The important parts to remember here are in the transformed data block, where it specifies Xc which is a centered version of the design matrix X with one less column than the original design matrix. Then we transform some values inside the for loop, copied by itself below. As K=2 for us in this model, means_X is just a single number that is the mean of the second column in the design matrix, which is our factor X. The mean of that column is 0.5, because it contains an equal amount of 0s and 1s. The new design matrix Xc is now just a single column where we have taken the original column of 0s and 1s and subtracted 0.5 to turn it into a column of -0.5s and 0.5s, respectively.

for (i in 2:K) {
    means_X[i - 1] = mean(X[, i]);
    Xc[, i - 1] = X[, i] - means_X[i - 1];
for (i in 2:2) {
    means_X[1] = 0.5;
    Xc[, 1] = X[, 2] - 0.5;

The line that fits the model passes the response variable Y, the centered design matrix Xc, a temporary Intercept, the population level effects b, and sigma. This means that the population-level estimate for the effect of x on y is done with the sum-coded version of my dummy-coded variable, and the Intercept estimated will be the grand mean between the two levels.

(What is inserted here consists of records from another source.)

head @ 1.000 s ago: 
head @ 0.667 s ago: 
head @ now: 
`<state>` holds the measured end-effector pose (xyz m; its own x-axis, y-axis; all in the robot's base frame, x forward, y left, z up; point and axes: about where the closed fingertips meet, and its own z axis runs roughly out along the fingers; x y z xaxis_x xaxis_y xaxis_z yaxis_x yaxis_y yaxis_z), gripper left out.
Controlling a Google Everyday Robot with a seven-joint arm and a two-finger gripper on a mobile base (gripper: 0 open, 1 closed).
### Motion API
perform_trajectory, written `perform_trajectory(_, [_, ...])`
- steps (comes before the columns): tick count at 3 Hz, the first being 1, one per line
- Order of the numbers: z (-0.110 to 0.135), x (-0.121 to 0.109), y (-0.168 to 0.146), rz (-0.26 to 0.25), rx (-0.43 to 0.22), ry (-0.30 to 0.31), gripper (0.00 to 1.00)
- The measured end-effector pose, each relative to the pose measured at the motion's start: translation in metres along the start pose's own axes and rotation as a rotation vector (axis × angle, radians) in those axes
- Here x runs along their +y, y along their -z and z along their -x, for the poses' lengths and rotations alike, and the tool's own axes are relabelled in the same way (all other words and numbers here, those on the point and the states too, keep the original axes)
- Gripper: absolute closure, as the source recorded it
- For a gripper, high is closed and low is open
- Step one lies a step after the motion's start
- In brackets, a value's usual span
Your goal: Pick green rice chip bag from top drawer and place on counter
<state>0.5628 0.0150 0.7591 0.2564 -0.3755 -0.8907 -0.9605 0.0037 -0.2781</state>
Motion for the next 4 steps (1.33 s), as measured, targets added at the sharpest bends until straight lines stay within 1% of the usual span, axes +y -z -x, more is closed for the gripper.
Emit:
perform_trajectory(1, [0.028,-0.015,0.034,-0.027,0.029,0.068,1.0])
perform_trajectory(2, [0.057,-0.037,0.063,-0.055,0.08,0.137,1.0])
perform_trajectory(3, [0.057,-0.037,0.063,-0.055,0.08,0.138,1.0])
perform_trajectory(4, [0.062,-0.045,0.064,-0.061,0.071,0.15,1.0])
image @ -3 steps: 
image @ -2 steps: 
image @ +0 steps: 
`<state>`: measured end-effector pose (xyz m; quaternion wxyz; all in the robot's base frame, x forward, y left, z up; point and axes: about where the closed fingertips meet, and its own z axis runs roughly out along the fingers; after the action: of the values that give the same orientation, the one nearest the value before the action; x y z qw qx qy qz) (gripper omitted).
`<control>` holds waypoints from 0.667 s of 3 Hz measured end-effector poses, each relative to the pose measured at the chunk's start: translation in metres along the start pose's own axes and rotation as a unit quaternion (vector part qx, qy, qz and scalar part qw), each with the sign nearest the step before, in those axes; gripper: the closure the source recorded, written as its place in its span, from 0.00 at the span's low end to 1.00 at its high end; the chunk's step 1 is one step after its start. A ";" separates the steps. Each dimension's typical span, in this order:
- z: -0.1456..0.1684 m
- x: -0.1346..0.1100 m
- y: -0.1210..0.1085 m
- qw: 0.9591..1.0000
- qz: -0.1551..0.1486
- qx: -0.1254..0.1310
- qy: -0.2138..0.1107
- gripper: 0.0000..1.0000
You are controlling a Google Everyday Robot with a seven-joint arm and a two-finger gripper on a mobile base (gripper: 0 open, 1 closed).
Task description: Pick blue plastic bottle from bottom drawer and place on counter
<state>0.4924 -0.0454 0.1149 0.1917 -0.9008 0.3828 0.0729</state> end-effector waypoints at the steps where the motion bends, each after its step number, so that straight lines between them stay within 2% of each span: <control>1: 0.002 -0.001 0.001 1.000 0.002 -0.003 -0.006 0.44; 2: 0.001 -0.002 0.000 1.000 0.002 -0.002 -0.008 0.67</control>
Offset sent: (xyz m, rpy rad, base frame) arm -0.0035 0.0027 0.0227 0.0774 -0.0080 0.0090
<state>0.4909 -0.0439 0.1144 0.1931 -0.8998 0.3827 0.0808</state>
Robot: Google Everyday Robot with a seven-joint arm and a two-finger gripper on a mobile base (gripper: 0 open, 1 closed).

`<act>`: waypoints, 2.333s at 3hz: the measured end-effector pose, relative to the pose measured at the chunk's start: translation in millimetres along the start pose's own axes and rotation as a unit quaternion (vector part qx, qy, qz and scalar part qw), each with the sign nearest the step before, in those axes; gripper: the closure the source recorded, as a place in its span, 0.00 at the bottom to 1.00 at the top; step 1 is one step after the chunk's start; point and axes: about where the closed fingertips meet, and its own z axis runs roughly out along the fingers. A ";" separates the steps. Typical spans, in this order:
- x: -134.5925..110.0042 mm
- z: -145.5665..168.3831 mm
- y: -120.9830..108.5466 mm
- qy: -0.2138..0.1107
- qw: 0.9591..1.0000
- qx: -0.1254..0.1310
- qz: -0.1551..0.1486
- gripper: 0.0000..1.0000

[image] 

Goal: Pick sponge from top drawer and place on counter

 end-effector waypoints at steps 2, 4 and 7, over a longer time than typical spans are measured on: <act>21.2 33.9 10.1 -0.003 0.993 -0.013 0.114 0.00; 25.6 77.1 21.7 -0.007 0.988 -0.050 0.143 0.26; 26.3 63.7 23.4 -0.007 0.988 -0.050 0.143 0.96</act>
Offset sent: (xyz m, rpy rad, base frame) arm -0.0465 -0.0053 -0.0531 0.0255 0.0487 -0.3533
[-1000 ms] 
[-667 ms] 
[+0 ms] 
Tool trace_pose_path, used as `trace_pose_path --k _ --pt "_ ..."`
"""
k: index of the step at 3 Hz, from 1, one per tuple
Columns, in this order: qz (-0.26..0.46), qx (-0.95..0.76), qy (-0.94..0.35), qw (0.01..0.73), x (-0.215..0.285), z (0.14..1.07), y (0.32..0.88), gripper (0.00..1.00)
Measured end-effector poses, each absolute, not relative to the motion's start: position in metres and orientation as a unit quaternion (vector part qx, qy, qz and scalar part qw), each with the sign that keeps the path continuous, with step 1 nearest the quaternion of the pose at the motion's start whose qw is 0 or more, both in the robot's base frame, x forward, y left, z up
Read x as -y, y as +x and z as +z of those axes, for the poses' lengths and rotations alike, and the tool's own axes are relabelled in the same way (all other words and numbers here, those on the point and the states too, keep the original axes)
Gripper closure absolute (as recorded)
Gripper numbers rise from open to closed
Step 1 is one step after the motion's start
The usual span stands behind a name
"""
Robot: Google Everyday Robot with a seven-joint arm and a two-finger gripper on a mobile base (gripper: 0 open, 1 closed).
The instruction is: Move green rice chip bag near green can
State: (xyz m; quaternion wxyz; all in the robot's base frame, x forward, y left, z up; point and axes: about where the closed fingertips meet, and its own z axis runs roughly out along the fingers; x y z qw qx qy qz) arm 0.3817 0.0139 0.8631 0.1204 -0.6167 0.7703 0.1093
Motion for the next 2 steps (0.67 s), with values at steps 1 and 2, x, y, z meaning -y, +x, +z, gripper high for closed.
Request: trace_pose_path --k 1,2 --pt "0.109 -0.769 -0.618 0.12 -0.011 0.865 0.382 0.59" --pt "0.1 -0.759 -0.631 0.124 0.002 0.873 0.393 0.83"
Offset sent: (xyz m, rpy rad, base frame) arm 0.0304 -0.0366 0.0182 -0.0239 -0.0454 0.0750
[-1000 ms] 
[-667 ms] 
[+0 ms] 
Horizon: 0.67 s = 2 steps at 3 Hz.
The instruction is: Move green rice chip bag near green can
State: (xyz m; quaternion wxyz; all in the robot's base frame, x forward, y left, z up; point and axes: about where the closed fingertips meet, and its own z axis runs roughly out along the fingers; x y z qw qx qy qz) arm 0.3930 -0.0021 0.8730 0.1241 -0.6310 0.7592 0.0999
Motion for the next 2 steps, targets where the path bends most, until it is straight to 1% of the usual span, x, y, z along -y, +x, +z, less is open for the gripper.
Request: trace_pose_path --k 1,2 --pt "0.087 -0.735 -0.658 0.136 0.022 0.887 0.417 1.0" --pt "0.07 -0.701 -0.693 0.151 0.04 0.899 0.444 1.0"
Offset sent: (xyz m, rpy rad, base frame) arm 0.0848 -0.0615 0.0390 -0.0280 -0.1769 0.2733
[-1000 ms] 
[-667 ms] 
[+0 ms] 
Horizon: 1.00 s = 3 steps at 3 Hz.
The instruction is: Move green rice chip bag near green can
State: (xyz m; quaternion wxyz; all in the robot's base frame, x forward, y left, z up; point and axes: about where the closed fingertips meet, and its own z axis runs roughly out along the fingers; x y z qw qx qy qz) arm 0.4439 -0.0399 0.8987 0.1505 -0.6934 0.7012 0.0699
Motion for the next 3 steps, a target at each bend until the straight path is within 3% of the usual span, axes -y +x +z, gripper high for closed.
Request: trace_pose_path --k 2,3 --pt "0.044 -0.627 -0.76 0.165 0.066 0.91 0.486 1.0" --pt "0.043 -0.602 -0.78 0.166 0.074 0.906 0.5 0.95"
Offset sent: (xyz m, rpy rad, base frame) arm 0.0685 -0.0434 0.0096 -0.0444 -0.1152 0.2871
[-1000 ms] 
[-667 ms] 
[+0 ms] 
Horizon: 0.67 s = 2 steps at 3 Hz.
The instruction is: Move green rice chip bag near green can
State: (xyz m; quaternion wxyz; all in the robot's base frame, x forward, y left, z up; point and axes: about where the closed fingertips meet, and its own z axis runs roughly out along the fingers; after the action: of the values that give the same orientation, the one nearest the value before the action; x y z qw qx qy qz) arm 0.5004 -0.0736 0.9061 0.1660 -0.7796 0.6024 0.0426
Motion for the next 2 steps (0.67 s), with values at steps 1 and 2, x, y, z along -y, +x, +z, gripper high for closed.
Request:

target += normal_id_glm_lpdf(Y | Xc, Intercept, b, sigma);

In the generated quantities block, we get back b_Intercept, which is the average for the first level of the factor. This is done by taking the temporary intercept, which is the grand mean, and

generated quantities {
  // actual population-level intercept
  real b_Intercept = Intercept - dot_product(means_X, b);

Because my data was balanced, the temporary intercept here was the grand mean between the two categories. We then subtract half of the estimated effect to get back to the b_Intercept reported by the model, which is the average of y when x=0, i.e., the first level of the factor.

This means for this example, I could have treated setting a prior on class=Intercept as if I were setting a prior on the grand mean between the two levels. If I’m understanding this correctly, however, if my levels were unbalanced, then the temporary intercept would be closer to whichever had more observations.